What the task asks:
Each line below must be set down exactly; omit any image you find.

Material provided:
>>>>>

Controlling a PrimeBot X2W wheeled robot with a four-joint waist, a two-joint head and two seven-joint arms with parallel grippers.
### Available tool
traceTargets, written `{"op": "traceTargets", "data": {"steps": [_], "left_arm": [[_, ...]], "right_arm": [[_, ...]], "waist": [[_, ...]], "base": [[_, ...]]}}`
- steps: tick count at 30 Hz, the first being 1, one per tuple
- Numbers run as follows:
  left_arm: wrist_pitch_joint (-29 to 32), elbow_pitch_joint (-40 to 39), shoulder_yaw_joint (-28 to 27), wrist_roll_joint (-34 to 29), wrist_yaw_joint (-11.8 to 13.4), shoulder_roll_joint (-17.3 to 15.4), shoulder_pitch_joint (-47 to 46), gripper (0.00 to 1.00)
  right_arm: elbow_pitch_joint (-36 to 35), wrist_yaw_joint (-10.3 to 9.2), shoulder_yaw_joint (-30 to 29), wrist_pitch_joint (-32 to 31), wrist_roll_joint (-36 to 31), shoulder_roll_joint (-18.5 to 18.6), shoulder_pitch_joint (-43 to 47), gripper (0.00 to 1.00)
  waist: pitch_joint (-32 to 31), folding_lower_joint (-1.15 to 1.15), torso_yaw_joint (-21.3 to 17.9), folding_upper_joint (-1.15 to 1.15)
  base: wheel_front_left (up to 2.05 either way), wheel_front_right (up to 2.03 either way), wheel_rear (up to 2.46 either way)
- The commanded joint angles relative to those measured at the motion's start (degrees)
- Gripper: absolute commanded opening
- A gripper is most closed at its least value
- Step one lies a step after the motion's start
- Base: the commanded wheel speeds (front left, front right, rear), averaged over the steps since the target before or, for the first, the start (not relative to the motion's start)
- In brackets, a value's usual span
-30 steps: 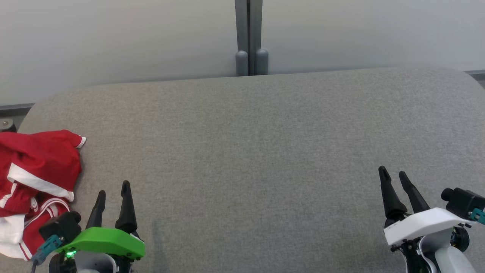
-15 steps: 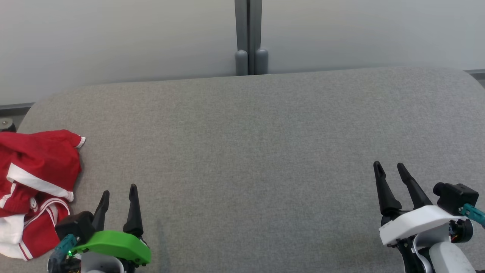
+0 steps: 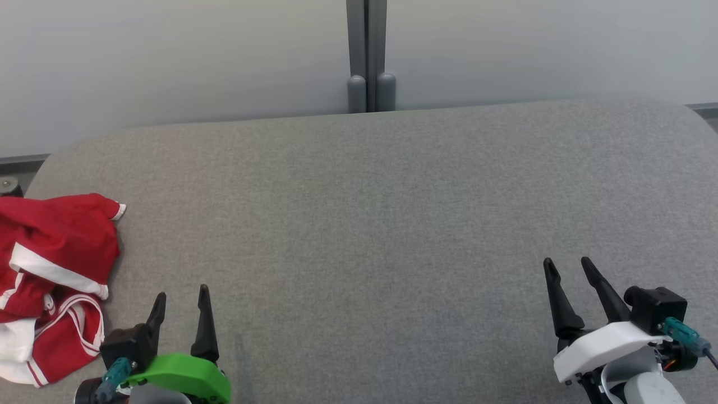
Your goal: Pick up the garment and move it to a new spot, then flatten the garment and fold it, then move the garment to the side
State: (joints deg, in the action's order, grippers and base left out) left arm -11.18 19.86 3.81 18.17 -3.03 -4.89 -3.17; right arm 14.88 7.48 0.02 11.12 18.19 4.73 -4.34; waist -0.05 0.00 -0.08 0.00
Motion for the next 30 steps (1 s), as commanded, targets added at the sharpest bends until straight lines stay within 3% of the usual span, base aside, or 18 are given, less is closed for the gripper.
{"op": "traceTargets", "data": {"steps": [1, 18, 23, 30], "left_arm": [[-0.55, -0.18, -0.33, -1.28, 0.22, 0.01, 0.30, 1.00], [-2.47, 1.47, -1.31, -8.01, -0.98, 1.48, 1.13, 1.00], [-3.03, 2.59, -1.83, -10.05, -0.79, 1.65, 1.63, 1.00], [-3.68, 3.67, -4.25, -11.86, 0.04, 1.82, 2.68, 1.00]], "right_arm": [[-0.23, 0.01, -0.27, 0.63, -1.43, 0.03, 0.29, 1.00], [-0.20, 0.02, -0.68, 2.52, -8.99, -1.26, 1.55, 1.00], [-0.13, 0.02, 0.93, 3.07, -10.73, -1.39, 1.56, 1.00], [0.53, 0.01, 4.74, 3.76, -12.96, -1.53, 0.10, 1.00]], "waist": [[-0.04, 0.00, -0.03, 0.00], [0.22, 0.00, 1.87, 0.00], [0.97, 0.00, 6.65, 0.00], [2.33, 0.00, 16.18, 0.00]], "base": [[0.00, 0.00, 0.00], [0.00, 0.00, 0.00], [0.00, 0.00, 0.00], [0.00, 0.00, 0.00]]}}
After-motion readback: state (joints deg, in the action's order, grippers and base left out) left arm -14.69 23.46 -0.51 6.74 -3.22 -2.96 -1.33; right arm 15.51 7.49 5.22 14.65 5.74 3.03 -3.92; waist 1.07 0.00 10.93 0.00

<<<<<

Answer below:
Controlling a PrimeBot X2W wheeled robot with a four-joint waist, a two-joint head and two seven-joint arms with parallel grippers.
### Available tool
traceTargets, written `{"op": "traceTargets", "data": {"steps": [_], "left_arm": [[_, ...]], "right_arm": [[_, ...]], "waist": [[_, ...]], "base": [[_, ...]]}}`
- steps: tick count at 30 Hz, the first being 1, one per tuple
- Numbers run as follows:
  left_arm: wrist_pitch_joint (-29 to 32), elbow_pitch_joint (-40 to 39), shoulder_yaw_joint (-28 to 27), wrist_roll_joint (-34 to 29), wrist_yaw_joint (-11.8 to 13.4), shoulder_roll_joint (-17.3 to 15.4), shoulder_pitch_joint (-47 to 46), gripper (0.00 to 1.00)
  right_arm: elbow_pitch_joint (-36 to 35), wrist_yaw_joint (-10.3 to 9.2), shoulder_yaw_joint (-30 to 29), wrist_pitch_joint (-32 to 31), wrist_roll_joint (-36 to 31), shoulder_roll_joint (-18.5 to 18.6), shoulder_pitch_joint (-43 to 47), gripper (0.00 to 1.00)
  waist: pitch_joint (-32 to 31), folding_lower_joint (-1.15 to 1.15), torso_yaw_joint (-21.3 to 17.9), folding_upper_joint (-1.15 to 1.15)
  base: wheel_front_left (up to 2.05 either way), wheel_front_right (up to 2.03 either way), wheel_rear (up to 2.46 either way)
- The commanded joint angles relative to those measured at the motion's start (degrees)
- Gripper: absolute commanded opening
- A gripper is most closed at its least value
- Step one lies a step after the motion's start
- Base: the commanded wheel speeds (front left, front right, rear), averaged over the steps since the target before or, for the first, the start (not relative to the motion's start)
- In brackets, a value's usual span
-30 steps: 
-15 steps: 
+0 steps: 
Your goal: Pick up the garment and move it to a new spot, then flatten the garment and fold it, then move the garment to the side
State: (joints deg, in the action's order, grippers and base left out) left arm -11.18 19.86 3.81 18.17 -3.03 -4.89 -3.17; right arm 14.88 7.48 0.02 11.12 18.19 4.73 -4.34; waist -0.05 0.00 -0.08 0.00
Motion for the next 30 steps (1 s), as commanded, targets added at the sharpest bends until straight lines stay within 3% of the usual span, base aside, or 18 are given, less is closed for the gripper.
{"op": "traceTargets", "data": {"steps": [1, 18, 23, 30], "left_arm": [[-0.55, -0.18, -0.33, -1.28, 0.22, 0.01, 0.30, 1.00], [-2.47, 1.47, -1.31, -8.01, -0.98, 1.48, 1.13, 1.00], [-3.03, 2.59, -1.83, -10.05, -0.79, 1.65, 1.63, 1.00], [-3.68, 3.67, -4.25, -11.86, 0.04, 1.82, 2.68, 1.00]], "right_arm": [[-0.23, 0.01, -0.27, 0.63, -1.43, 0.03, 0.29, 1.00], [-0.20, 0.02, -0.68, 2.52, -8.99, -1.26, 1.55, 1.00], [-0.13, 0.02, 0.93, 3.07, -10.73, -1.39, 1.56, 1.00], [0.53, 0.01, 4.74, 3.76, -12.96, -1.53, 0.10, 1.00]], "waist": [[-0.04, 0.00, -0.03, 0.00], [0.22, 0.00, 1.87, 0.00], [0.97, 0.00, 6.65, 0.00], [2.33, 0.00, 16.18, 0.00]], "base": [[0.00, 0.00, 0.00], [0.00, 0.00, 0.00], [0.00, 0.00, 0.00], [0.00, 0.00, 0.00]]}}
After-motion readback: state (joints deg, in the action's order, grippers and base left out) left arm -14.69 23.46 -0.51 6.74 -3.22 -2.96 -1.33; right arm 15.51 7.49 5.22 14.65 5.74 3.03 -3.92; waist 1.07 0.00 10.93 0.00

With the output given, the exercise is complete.